Plasmodium falciparum R2TP complex: driver of parasite Hsp90 function

  • Thiago V. Seraphim
  • Graham Chakafana
  • Addmore ShonhaiEmail author
  • Walid A. HouryEmail author
Review

Abstract

Heat shock protein 90 (Hsp90) is essential for the development of the main malaria agent, Plasmodium falciparum. Inhibitors that target Hsp90 function are known to not only kill the parasite, but also reverse resistance of the parasite to traditional antimalarials such as chloroquine. For this reason, Hsp90 has been tagged as a promising antimalarial drug target. As a molecular chaperone, Hsp90 facilitates folding of proteins such as steroid hormone receptors and kinases implicated in cell cycle and development. Central to Hsp90 function is its regulation by several co-chaperones. Various co-chaperones interact with Hsp90 to modulate its co-operation with other molecular chaperones such as Hsp70 and to regulate its interaction with substrates.
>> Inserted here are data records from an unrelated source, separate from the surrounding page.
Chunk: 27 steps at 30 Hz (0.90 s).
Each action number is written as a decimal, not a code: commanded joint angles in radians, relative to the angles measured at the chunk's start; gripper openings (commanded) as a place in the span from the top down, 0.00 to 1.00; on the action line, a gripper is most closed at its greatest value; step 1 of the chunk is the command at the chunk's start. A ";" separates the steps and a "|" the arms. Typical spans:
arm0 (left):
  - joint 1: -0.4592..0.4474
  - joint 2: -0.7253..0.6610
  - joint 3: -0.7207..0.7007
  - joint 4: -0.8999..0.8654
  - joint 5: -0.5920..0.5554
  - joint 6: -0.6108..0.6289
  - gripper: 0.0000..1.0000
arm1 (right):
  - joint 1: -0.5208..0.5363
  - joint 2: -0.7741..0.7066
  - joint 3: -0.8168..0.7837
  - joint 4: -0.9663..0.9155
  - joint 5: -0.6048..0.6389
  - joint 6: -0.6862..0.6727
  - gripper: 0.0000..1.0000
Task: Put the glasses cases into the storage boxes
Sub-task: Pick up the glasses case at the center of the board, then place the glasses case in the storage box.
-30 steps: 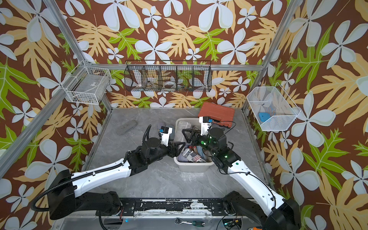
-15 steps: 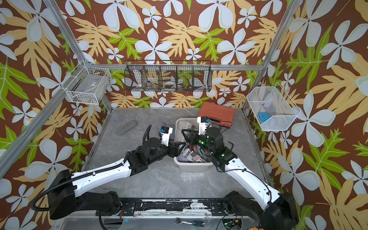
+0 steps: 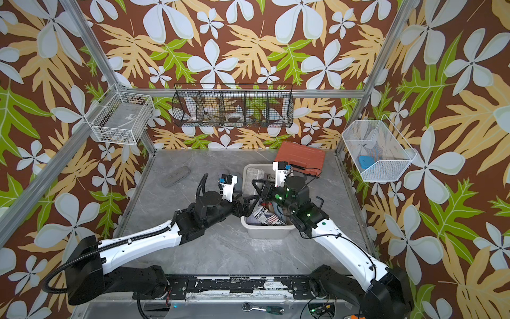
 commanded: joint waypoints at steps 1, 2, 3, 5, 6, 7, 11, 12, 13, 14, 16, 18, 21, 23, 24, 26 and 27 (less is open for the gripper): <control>-0.002 -0.031 -0.017 0.044 -0.037 0.001 0.00 | 0.001 -0.007 0.062 -0.026 0.052 -0.086 0.71; -0.002 -0.049 -0.027 0.041 -0.051 0.005 0.00 | 0.000 -0.009 0.086 -0.059 0.082 -0.115 0.71; -0.003 -0.065 -0.036 0.039 -0.070 0.009 0.00 | 0.001 -0.011 0.107 -0.093 0.117 -0.137 0.71; -0.003 -0.112 -0.053 0.016 -0.127 0.014 0.00 | 0.000 -0.011 0.153 -0.166 0.183 -0.189 0.71; -0.001 -0.132 -0.061 0.007 -0.159 0.013 0.00 | 0.001 -0.006 0.174 -0.200 0.212 -0.212 0.71; -0.003 -0.157 -0.072 -0.005 -0.192 0.013 0.00 | 0.001 0.004 0.202 -0.253 0.248 -0.240 0.71; -0.002 -0.248 -0.139 -0.017 -0.304 0.017 0.00 | -0.001 0.037 0.252 -0.387 0.372 -0.322 0.71; -0.001 -0.263 -0.153 -0.019 -0.326 0.013 0.00 | -0.001 0.041 0.253 -0.406 0.400 -0.335 0.71; 0.000 -0.279 -0.166 -0.026 -0.355 0.009 0.00 | -0.001 0.046 0.257 -0.429 0.432 -0.349 0.71; -0.001 -0.291 -0.176 -0.041 -0.383 0.000 0.00 | -0.001 0.053 0.262 -0.446 0.463 -0.367 0.71; 0.000 -0.311 -0.195 -0.060 -0.439 -0.015 0.00 | -0.001 0.068 0.278 -0.476 0.555 -0.393 0.71; 0.000 -0.324 -0.213 -0.069 -0.484 -0.030 0.00 | -0.004 0.090 0.298 -0.507 0.645 -0.421 0.71; 0.003 -0.335 -0.218 -0.101 -0.511 -0.048 0.00 | -0.024 0.126 0.329 -0.549 0.712 -0.438 0.71; 0.003 -0.338 -0.219 -0.115 -0.513 -0.047 0.00 | -0.037 0.140 0.328 -0.552 0.705 -0.440 0.71; 0.005 -0.337 -0.220 -0.119 -0.513 -0.044 0.00 | -0.041 0.146 0.322 -0.548 0.703 -0.439 0.71; 0.005 -0.335 -0.219 -0.128 -0.518 -0.040 0.00 | -0.043 0.166 0.315 -0.552 0.710 -0.438 0.71; 0.006 -0.333 -0.219 -0.132 -0.520 -0.041 0.00 | -0.043 0.178 0.315 -0.557 0.714 -0.440 0.71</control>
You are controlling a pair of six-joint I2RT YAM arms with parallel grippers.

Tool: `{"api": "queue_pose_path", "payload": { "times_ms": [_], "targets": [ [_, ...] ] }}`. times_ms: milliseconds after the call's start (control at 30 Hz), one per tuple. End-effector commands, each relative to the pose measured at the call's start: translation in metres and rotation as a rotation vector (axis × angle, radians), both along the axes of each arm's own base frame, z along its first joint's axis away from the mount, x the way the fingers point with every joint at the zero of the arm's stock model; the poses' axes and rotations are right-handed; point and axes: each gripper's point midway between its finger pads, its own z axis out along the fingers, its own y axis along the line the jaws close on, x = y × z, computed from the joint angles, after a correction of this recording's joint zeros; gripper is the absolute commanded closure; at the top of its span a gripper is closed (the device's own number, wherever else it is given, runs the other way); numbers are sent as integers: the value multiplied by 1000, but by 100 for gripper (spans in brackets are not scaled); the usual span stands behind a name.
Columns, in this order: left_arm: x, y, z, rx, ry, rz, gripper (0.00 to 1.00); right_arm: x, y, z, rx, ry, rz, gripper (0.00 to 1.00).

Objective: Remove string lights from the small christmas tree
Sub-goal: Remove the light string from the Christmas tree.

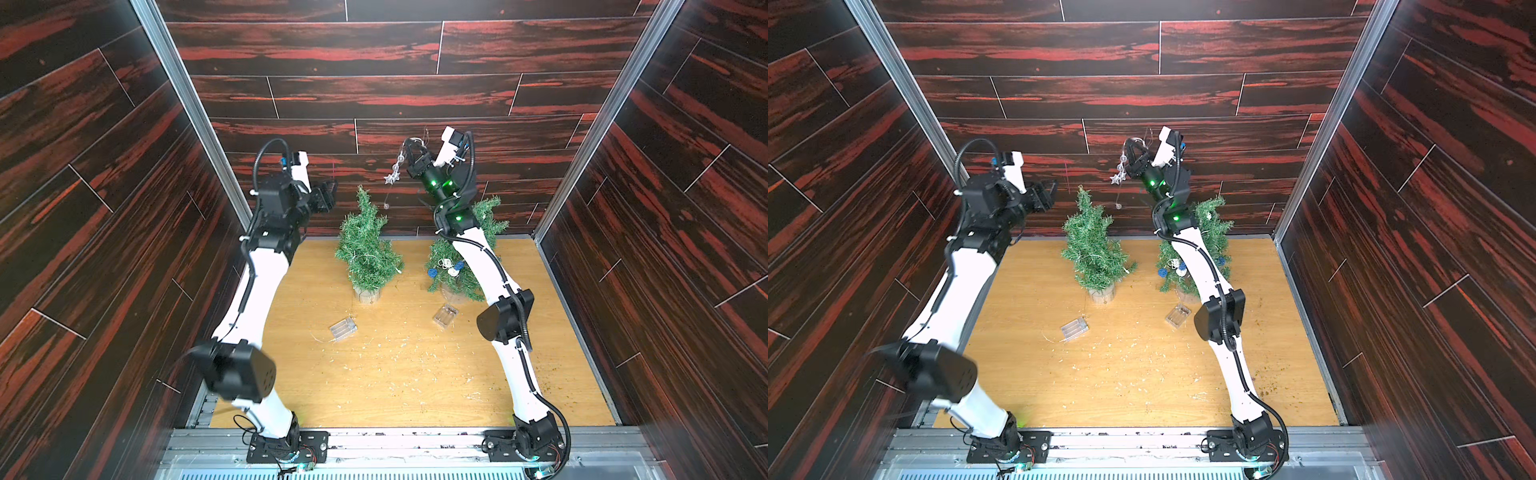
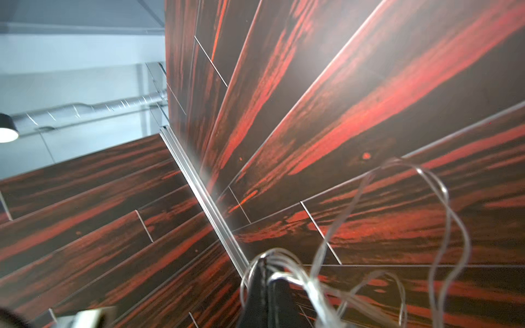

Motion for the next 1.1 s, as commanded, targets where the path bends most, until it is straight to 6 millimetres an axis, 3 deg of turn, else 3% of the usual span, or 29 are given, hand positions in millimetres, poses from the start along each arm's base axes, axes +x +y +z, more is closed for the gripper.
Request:
{"api": "queue_pose_path", "payload": {
  "times_ms": [0, 533, 767, 1067],
  "targets": [
    [-11, -18, 47, 27, -164, -151, 41, -18, 15, 11, 57, -64, 55, 100],
    [4, -68, 77, -125, -203, -482, 42, -55, 46, 26, 11, -113, 165, 100],
    [3, -93, 64, -61, -168, -525, 42, -68, 54, 33, 1, -134, 185, 100],
    [12, -104, 52, -44, -131, -547, 43, -80, 57, 41, -16, -149, 202, 100]
  ]
}}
The role of Hsp90 in the development of malaria parasites continues to receive research attention, and several Hsp90 co-chaperones have been mapped out. Recently, focus has shifted to P. falciparum R2TP proteins, which are thought to couple Hsp90 to a diverse set of client proteins. R2TP proteins are generally known to form a complex with Hsp90, and this complex drives multiple cellular processes central to signal transduction and cell division. Given the central role that the R2TP complex may play, the current review highlights the structure-function features of Hsp90 relative to R2TPs of P. falciparum.

Keywords

Plasmodium falciparum Heat shock protein 90 R2TP proteins 

Notes

Funding information

TVS was supported by a CNPq-Brazil fellowship (202192/2015-6). This work was supported by a CIHR Project grant (PJT-148564) to WAH. This project was supported through a grant (PR1099/4-1) provided to A.S. by the Deutsche Forchungsgemeinshaft (DFG) under the theme, “German–African Cooperation Projects in Infectiology.” We are grateful to the Department of Science and Technology/National Research Foundation (NRF) of South Africa for providing an equipment grant (UID, 75464) and NRF mobility grant (UID, 92598) awarded to A.S.

Compliance with ethical standards

Conflict of interest

The authors declare that they have no conflict of interest.

Ethical approval

This article does not contain any studies with human participants or animals performed by any of the authors.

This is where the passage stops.